> _What to do_
Write out the data exactly from its first line onward, ending with the line in which "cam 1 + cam" appears.

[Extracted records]
————
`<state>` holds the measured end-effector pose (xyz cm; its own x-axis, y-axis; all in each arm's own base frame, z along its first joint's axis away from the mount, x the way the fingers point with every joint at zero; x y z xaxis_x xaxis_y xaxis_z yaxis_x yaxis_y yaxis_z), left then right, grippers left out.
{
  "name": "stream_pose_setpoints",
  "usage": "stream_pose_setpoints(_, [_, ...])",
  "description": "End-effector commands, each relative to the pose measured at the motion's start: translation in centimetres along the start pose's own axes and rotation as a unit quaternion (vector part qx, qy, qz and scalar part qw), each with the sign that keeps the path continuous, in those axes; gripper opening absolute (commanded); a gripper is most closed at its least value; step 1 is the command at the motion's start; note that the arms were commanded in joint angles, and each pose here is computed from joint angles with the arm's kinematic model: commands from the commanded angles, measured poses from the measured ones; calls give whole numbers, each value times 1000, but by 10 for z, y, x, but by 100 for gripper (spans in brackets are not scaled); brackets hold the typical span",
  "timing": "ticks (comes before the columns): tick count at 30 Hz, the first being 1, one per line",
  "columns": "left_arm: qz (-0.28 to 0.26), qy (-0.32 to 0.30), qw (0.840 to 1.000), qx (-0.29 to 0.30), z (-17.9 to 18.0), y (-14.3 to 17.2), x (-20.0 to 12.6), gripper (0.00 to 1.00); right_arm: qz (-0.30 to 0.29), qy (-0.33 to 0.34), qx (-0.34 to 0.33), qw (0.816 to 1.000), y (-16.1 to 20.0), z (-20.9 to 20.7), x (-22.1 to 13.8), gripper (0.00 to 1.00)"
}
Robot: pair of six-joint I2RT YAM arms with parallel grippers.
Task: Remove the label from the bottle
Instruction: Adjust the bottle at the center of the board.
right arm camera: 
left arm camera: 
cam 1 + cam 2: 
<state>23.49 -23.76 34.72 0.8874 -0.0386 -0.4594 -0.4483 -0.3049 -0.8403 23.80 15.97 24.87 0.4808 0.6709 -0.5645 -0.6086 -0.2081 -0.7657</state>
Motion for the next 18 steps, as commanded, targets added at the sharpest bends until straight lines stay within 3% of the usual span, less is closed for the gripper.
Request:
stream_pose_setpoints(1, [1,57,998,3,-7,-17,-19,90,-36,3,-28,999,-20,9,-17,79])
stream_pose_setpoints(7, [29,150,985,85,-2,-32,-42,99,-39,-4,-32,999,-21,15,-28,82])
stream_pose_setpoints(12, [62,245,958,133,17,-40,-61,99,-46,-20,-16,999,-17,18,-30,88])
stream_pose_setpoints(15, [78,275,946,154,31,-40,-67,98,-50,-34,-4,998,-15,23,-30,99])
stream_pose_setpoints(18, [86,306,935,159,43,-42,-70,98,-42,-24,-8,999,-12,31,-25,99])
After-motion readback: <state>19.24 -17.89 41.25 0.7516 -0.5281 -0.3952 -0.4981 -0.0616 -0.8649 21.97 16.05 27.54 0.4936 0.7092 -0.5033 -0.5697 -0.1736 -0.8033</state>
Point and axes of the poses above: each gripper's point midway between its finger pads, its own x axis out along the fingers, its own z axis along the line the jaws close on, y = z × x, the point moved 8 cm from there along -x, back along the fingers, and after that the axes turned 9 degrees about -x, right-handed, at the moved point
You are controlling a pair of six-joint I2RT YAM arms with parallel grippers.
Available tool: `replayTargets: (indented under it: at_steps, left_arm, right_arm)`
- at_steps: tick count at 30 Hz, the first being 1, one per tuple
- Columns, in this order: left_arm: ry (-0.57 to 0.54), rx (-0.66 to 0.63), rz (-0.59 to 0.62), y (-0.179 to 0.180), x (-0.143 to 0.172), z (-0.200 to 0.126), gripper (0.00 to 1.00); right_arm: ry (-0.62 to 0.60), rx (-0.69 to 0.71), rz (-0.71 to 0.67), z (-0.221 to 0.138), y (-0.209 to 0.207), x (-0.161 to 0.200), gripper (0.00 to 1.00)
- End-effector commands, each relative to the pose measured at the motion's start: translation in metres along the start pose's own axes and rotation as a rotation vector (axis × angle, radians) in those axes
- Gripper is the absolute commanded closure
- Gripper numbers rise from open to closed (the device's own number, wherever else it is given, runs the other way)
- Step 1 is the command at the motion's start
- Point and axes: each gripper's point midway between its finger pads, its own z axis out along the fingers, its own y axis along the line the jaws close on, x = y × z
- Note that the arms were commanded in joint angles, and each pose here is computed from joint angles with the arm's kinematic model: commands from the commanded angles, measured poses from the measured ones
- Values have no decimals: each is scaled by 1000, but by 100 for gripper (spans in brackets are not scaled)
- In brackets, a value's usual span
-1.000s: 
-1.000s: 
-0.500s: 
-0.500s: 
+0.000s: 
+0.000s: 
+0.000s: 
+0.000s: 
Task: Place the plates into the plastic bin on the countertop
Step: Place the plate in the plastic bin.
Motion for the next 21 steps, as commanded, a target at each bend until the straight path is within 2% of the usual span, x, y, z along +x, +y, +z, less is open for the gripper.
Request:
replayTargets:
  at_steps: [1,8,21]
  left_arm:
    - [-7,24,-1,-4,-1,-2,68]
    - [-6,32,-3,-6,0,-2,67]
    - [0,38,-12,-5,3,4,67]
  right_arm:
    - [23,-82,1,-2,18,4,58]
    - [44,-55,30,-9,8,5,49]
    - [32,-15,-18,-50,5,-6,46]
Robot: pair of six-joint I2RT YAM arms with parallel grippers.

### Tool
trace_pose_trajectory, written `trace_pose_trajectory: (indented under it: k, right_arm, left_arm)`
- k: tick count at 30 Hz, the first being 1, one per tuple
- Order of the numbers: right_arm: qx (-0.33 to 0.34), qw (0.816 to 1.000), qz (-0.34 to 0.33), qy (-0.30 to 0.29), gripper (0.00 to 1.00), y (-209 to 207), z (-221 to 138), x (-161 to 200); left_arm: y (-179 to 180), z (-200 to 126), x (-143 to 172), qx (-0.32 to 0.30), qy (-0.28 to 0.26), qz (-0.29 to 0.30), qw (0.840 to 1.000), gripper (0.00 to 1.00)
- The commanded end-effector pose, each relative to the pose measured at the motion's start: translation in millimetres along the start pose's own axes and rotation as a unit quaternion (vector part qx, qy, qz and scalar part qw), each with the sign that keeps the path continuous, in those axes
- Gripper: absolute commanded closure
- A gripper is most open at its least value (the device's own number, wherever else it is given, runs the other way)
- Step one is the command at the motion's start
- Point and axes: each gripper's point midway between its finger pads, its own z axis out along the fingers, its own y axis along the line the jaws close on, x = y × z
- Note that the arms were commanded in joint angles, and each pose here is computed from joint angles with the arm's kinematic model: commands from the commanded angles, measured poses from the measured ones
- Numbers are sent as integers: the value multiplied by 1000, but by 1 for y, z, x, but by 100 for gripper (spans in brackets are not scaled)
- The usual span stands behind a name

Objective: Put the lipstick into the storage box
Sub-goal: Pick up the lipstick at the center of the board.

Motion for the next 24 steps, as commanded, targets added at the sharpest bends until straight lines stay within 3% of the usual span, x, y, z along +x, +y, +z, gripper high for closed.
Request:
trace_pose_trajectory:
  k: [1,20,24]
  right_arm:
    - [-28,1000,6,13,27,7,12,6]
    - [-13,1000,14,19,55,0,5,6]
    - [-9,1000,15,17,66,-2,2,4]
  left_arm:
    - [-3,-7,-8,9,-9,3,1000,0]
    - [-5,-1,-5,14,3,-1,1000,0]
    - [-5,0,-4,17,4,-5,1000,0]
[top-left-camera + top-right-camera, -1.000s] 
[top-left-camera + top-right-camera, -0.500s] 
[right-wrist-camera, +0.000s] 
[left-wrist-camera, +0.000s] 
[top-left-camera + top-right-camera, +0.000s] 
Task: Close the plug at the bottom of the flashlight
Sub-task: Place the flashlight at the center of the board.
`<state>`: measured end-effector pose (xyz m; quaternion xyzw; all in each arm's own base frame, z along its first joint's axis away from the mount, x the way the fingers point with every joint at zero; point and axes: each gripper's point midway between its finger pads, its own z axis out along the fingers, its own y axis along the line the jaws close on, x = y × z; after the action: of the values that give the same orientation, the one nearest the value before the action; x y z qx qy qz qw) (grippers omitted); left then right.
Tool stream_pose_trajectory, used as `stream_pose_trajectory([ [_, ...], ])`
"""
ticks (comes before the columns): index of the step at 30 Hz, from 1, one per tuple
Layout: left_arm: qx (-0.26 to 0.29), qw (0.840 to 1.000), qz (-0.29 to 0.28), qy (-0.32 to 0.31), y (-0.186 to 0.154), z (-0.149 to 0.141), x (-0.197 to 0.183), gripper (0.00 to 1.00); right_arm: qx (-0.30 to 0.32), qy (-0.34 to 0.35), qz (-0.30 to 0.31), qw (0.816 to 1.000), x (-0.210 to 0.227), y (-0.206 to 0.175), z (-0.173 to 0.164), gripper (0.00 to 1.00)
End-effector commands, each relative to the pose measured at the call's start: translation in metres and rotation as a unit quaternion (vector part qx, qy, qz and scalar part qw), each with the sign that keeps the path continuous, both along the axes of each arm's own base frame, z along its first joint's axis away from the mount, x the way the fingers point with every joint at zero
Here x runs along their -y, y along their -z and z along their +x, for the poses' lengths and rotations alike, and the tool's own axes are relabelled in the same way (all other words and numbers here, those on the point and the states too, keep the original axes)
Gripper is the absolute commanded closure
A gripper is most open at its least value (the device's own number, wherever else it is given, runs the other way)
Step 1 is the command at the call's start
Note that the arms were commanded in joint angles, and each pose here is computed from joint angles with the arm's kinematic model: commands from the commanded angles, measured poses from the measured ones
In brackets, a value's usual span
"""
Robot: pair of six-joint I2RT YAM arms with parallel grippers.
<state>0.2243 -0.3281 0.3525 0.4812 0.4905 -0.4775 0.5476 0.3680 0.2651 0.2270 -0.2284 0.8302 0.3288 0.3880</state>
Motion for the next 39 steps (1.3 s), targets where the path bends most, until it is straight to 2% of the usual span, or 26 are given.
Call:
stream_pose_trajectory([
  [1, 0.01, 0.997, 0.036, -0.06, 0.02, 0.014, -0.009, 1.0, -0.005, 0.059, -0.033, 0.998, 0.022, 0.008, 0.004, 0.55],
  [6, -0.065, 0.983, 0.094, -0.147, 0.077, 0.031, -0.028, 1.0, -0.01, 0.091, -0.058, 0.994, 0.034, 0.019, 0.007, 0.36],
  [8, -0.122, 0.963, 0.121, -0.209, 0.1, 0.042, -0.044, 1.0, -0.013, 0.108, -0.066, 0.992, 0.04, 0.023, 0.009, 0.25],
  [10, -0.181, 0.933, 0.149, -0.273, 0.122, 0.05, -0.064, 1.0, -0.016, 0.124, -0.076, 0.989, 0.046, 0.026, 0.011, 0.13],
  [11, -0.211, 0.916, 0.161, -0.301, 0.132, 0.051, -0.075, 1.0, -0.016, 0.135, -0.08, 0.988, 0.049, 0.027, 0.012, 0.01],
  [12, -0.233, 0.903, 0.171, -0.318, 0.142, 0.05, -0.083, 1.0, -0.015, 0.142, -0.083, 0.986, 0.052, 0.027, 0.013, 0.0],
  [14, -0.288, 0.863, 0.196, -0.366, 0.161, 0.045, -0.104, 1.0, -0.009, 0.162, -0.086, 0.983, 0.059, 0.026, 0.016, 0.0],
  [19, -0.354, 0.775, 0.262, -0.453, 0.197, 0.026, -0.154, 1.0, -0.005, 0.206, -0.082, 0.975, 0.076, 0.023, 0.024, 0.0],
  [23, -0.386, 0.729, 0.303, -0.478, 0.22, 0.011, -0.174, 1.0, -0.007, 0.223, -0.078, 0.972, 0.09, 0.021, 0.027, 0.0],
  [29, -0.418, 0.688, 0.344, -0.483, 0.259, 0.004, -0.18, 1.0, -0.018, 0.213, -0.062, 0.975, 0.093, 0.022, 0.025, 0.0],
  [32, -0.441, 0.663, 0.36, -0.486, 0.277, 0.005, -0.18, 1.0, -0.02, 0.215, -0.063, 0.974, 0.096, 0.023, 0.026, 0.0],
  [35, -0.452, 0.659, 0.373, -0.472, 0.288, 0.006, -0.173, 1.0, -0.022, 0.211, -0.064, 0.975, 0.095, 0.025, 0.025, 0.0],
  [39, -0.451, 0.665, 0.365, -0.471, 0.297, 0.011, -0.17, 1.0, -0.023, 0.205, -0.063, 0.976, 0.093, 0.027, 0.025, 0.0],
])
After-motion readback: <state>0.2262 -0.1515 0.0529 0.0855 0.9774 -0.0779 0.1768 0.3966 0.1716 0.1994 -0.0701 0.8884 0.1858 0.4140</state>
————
> _Written reply_
`<state>` holds the measured end-effector pose (xyz cm; its own x-axis, y-axis; all in each arm's own base frame, z along its first joint's axis away from the mount, x the way the fingers point with every joint at zero; x y z xaxis_x xaxis_y xaxis_z yaxis_x yaxis_y yaxis_z), left then right, grippers left out.
{
  "name": "stream_pose_setpoints",
  "usage": "stream_pose_setpoints(_, [_, ...])",
  "description": "End-effector commands, each relative to the pose measured at the motion's start: translation in centimetres along the start pose's own axes and rotation as a unit quaternion (vector part qx, qy, qz and scalar part qw), each with the sign that keeps the path continuous, in those axes; gripper opening absolute (commanded); a gripper is most closed at its least value; step 1 is the command at the motion's start; note that the arms were commanded in joint angles, and each pose here is computed from joint angles with the arm's kinematic model: commands from the commanded angles, measured poses from the measured ones; calls give whole numbers, each value times 1000, but by 10 for z, y, x, but by 100 for gripper (spans in brackets are not scaled); brackets hold the typical span",
  "timing": "ticks (comes before the columns): tick count at 30 Hz, the first being 1, one per line",
  "columns": "left_arm: qz (-0.28 to 0.26), qy (-0.32 to 0.30), qw (0.840 to 1.000), qx (-0.29 to 0.30), z (-17.9 to 18.0), y (-14.3 to 17.2), x (-20.0 to 12.6), gripper (0.00 to 1.00); right_arm: qz (-0.30 to 0.29), qy (-0.33 to 0.34), qx (-0.34 to 0.33), qw (0.816 to 1.000), y (-16.1 to 20.0), z (-20.9 to 20.7), x (-22.1 to 13.8), gripper (0.00 to 1.00)"
}
Robot: pair of six-joint I2RT YAM arms with parallel grippers.
Task: Remove the label from the bottle
Instruction: Adjust the bottle at the center of the board.
right arm camera: 
left arm camera: 
cam 1 + cam 2: 

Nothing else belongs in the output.